I am trying to use the Tensorflow C API to run a session with the Deeplab graph. The frozen graph of Deeplab, pre-trained on Cityscapes, was downloaded from here: http://download.tensorflow.org/models/deeplabv3_mnv2_cityscapes_train_2018_02_05.tar.gz
When I run with python, I get this segmentation output:
By printing out all of the graph's tensors via the python line: tensors = [n.values() for n in tf.get_default_graph().get_operations()]
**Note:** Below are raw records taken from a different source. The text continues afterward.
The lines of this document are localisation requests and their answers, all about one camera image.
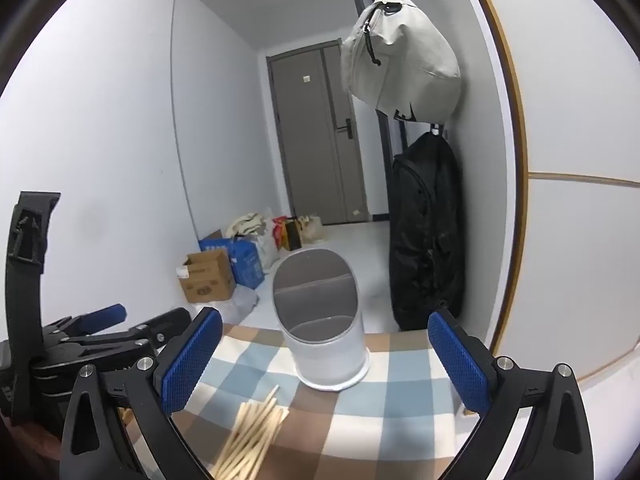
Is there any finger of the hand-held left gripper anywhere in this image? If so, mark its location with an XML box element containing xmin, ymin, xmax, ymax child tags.
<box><xmin>44</xmin><ymin>303</ymin><xmax>127</xmax><ymax>346</ymax></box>
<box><xmin>34</xmin><ymin>308</ymin><xmax>193</xmax><ymax>377</ymax></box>

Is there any grey door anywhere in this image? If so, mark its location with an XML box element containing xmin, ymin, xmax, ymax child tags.
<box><xmin>265</xmin><ymin>40</ymin><xmax>371</xmax><ymax>226</ymax></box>

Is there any black backpack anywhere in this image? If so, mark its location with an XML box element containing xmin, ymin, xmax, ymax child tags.
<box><xmin>390</xmin><ymin>130</ymin><xmax>466</xmax><ymax>332</ymax></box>

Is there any beige hanging bag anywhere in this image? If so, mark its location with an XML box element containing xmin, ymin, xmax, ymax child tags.
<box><xmin>340</xmin><ymin>0</ymin><xmax>462</xmax><ymax>122</ymax></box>

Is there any person's left forearm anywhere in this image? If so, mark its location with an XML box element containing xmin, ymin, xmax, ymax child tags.
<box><xmin>0</xmin><ymin>410</ymin><xmax>66</xmax><ymax>480</ymax></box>

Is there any white cabinet with wooden trim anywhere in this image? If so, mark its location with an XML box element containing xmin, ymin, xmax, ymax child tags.
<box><xmin>460</xmin><ymin>0</ymin><xmax>640</xmax><ymax>416</ymax></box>

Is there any brown cardboard box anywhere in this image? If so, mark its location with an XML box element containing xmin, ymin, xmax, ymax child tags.
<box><xmin>176</xmin><ymin>248</ymin><xmax>237</xmax><ymax>304</ymax></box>

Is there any bunch of wooden chopsticks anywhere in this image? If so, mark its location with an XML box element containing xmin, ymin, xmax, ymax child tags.
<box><xmin>205</xmin><ymin>385</ymin><xmax>291</xmax><ymax>480</ymax></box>

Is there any white divided utensil holder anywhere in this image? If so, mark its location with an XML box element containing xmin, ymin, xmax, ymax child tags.
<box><xmin>272</xmin><ymin>247</ymin><xmax>371</xmax><ymax>392</ymax></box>

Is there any blue cardboard box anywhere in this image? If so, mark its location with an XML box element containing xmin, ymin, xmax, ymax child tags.
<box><xmin>198</xmin><ymin>237</ymin><xmax>266</xmax><ymax>290</ymax></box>

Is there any white plastic bag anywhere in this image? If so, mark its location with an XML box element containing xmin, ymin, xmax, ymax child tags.
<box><xmin>252</xmin><ymin>222</ymin><xmax>282</xmax><ymax>273</ymax></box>

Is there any clear plastic bag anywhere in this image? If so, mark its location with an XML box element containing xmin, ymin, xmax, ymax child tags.
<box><xmin>192</xmin><ymin>285</ymin><xmax>261</xmax><ymax>325</ymax></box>

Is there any orange and black box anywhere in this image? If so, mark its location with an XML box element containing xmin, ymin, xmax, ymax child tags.
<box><xmin>284</xmin><ymin>216</ymin><xmax>304</xmax><ymax>252</ymax></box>

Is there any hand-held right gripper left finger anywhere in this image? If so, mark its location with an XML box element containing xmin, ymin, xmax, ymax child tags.
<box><xmin>60</xmin><ymin>306</ymin><xmax>224</xmax><ymax>480</ymax></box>

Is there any red bag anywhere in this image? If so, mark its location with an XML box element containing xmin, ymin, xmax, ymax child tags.
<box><xmin>271</xmin><ymin>215</ymin><xmax>290</xmax><ymax>251</ymax></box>

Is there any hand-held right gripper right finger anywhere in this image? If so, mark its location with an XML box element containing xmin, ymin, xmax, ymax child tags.
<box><xmin>426</xmin><ymin>308</ymin><xmax>596</xmax><ymax>480</ymax></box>

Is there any beige plastic bag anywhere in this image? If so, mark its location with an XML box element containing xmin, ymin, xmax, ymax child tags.
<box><xmin>299</xmin><ymin>214</ymin><xmax>325</xmax><ymax>242</ymax></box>

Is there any plaid tablecloth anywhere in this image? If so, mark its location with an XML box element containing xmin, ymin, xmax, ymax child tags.
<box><xmin>117</xmin><ymin>323</ymin><xmax>493</xmax><ymax>480</ymax></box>

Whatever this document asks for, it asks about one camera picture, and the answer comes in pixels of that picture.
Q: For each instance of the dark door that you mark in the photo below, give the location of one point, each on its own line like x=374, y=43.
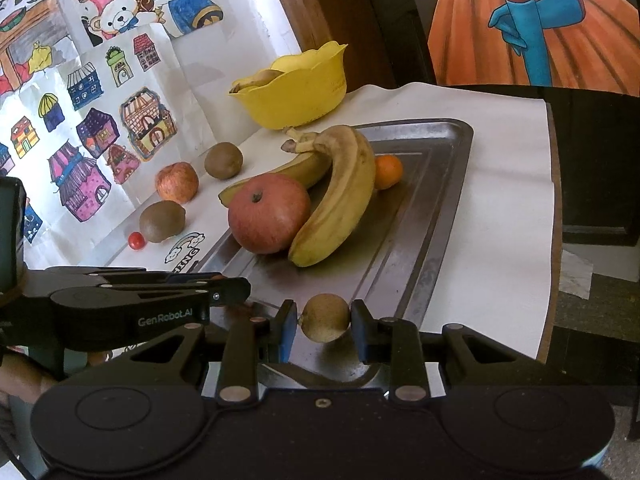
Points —
x=400, y=35

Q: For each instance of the small orange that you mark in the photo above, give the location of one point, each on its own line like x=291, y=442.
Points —
x=390, y=172

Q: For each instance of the small round brown fruit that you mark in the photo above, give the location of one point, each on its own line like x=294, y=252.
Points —
x=325, y=317

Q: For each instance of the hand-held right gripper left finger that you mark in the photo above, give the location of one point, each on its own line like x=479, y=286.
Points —
x=287, y=330

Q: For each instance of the small red apple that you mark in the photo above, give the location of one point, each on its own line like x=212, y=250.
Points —
x=176, y=183

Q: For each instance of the orange dress poster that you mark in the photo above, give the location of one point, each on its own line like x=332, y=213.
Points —
x=550, y=25

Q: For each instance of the yellow banana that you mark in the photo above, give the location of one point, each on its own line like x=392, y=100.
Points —
x=345, y=195
x=300, y=170

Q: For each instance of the yellowish fruit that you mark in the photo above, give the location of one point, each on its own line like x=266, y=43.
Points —
x=255, y=80

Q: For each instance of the white paper scrap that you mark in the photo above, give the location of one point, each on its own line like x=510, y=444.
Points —
x=580, y=272

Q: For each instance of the person's left forearm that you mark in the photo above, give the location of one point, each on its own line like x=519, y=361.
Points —
x=25, y=377

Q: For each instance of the large red apple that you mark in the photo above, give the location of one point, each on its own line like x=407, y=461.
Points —
x=267, y=215

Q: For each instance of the red cherry tomato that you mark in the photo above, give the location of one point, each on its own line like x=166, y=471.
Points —
x=136, y=240

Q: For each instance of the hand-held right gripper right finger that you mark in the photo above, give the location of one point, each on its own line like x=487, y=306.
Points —
x=357, y=330

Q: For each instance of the metal tray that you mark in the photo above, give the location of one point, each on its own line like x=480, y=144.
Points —
x=410, y=220

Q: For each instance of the wooden door frame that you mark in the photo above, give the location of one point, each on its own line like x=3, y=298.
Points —
x=320, y=10

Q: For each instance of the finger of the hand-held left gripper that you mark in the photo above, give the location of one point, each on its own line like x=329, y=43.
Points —
x=230, y=292
x=140, y=276

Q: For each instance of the laughing boy drawing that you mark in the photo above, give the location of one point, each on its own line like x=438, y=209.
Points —
x=30, y=35

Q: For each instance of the girl with teddy drawing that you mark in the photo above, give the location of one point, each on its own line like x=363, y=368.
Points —
x=150, y=0

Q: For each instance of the yellow plastic bowl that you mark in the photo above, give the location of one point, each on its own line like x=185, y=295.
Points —
x=300, y=100

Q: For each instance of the brown kiwi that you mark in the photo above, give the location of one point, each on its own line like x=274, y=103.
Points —
x=223, y=161
x=161, y=221

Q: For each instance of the colourful houses drawing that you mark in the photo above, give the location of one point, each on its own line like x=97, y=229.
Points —
x=90, y=135

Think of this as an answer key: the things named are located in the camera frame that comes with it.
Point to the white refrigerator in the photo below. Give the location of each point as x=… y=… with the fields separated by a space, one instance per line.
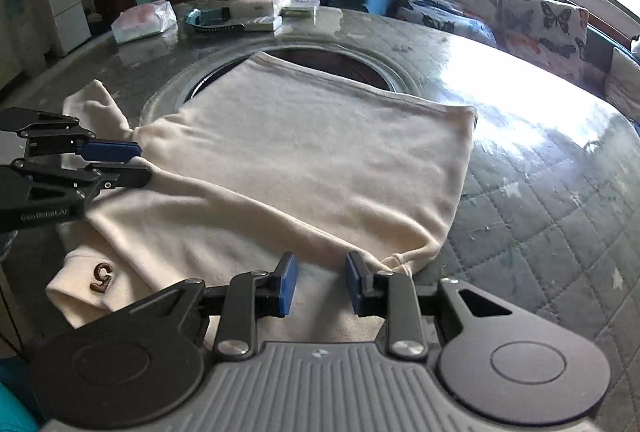
x=65 y=6

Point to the white pink tissue pack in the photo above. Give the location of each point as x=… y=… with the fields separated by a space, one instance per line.
x=142 y=21

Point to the butterfly print pillow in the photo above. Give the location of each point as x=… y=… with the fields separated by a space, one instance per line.
x=450 y=11
x=545 y=36

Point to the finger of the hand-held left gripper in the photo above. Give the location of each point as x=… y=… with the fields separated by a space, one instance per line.
x=110 y=150
x=125 y=176

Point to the flat white box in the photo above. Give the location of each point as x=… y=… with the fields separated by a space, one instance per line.
x=265 y=24

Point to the small clear flat box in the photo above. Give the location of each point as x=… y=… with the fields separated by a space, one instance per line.
x=300 y=7

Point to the grey cushion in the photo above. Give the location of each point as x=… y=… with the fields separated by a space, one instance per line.
x=625 y=86

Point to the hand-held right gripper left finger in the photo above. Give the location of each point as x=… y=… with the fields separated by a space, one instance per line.
x=289 y=284

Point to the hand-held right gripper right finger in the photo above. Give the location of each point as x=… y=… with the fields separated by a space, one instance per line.
x=356 y=284

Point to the dark teal tray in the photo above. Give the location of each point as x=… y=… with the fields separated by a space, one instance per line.
x=202 y=17

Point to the cream sweatshirt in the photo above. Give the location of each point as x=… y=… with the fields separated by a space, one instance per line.
x=300 y=161

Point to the teal cloth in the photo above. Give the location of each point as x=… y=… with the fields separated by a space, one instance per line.
x=15 y=402

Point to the round black hotplate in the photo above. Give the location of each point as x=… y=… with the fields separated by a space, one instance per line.
x=350 y=66

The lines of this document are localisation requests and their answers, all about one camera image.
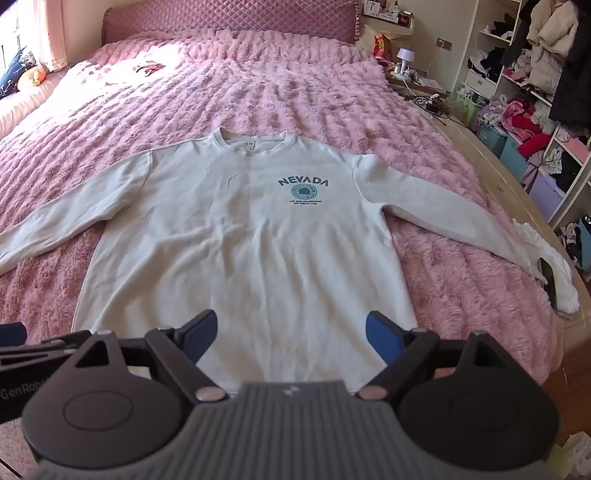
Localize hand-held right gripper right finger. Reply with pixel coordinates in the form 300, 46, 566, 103
355, 311, 509, 401

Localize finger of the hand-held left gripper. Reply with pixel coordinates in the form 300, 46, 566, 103
0, 323, 79, 366

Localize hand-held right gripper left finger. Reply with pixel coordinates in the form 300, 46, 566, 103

, I found out that the dimensions of the input tensor are {1,?,?,3}, and the output tensor are {1,?,?}, and the data types of the input and output tensors are uint8 and int64, respectively. I used this information to write a C++ method to run the graph session:
int Deeplab::run_segmentation(image_t* img, segmap_t* seg) {
using namespace std;
// Allocate the input tensor
TF_Tensor* const input = TF_NewTensor(TF_UINT8, img->dims, 4, img->data_ptr, img->bytes, &free_tensor, NULL);
TF_Operation* oper_in = TF_GraphOperationByName(graph, "ImageTensor");
const TF_Output oper_in_ = {oper_in, 0};
// Allocate the output tensor
TF_Tensor* output = TF_NewTensor(TF_INT64, seg->dims, 3, seg->data_ptr, seg->bytes, &free_tensor, NULL);
TF_Operation* oper_out = TF_GraphOperationByName(graph, "SemanticPredictions");
const TF_Output oper_out_ = {oper_out, 0};
// Run the session on the input tensor
TF_SessionRun(session, nullptr, &oper_in_, &input, 1, &oper_out_, &output, 1, nullptr, 0, nullptr, status);
return TF_GetCode(status); // https://github.com/tensorflow/tensorflow/blob/master/tensorflow/c/tf_status.h#L42
}
Where the argument types image_t
and segmap_t
contain the parameters needed to call TF_NewTensor. They simply hold the pointers to the allocated buffer for the input/output tensors, the dimensions of the tensors, and the size in bytes:
typedef struct segmap {
const int64_t* dims;
size_t bytes;
int64_t* data_ptr;
} segmap_t;
typedef struct image {
const int64_t* dims;
size_t bytes;
uint8_t* data_ptr;
} image_t;
Then, I used OpenCV to fill an array with the street scene image (same one as above), and passed the image_t
and segmap_t
structs into the session run method :
// Allocate input image object
const int64_t dims_in[4] = {1, new_size.width, new_size.height, 3};
image_t* img_in = (image_t*)malloc(sizeof(image_t));
img_in->dims = &dims_in[0];
//img_in->data_ptr = (uint8_t*)malloc(new_size.width*new_size.height*3);
img_in->data_ptr = resized_image.data;
img_in->bytes = new_size.width*new_size.height*3*sizeof(uint8_t);
// Allocate output segmentation map object
const int64_t dims_out[3] = {1, new_size.width, new_size.height};
segmap_t* seg_out = (segmap_t*)malloc(sizeof(segmap_t));
seg_out->dims = &dims_out[0];
seg_out->data_ptr = (int64_t*)calloc(new_size.width*new_size.height, sizeof(int64_t));
seg_out->bytes = new_size.width*new_size.height*sizeof(int64_t);
But the resulting tensor (set_out->data_ptr
) consisted of all 0s. The graph seemed to execute for about 5 seconds, the same amount of time as the working python implementation. Somehow, the graph is failing to dump the output tensor data in the buffer I allocated. What am I doing wrong?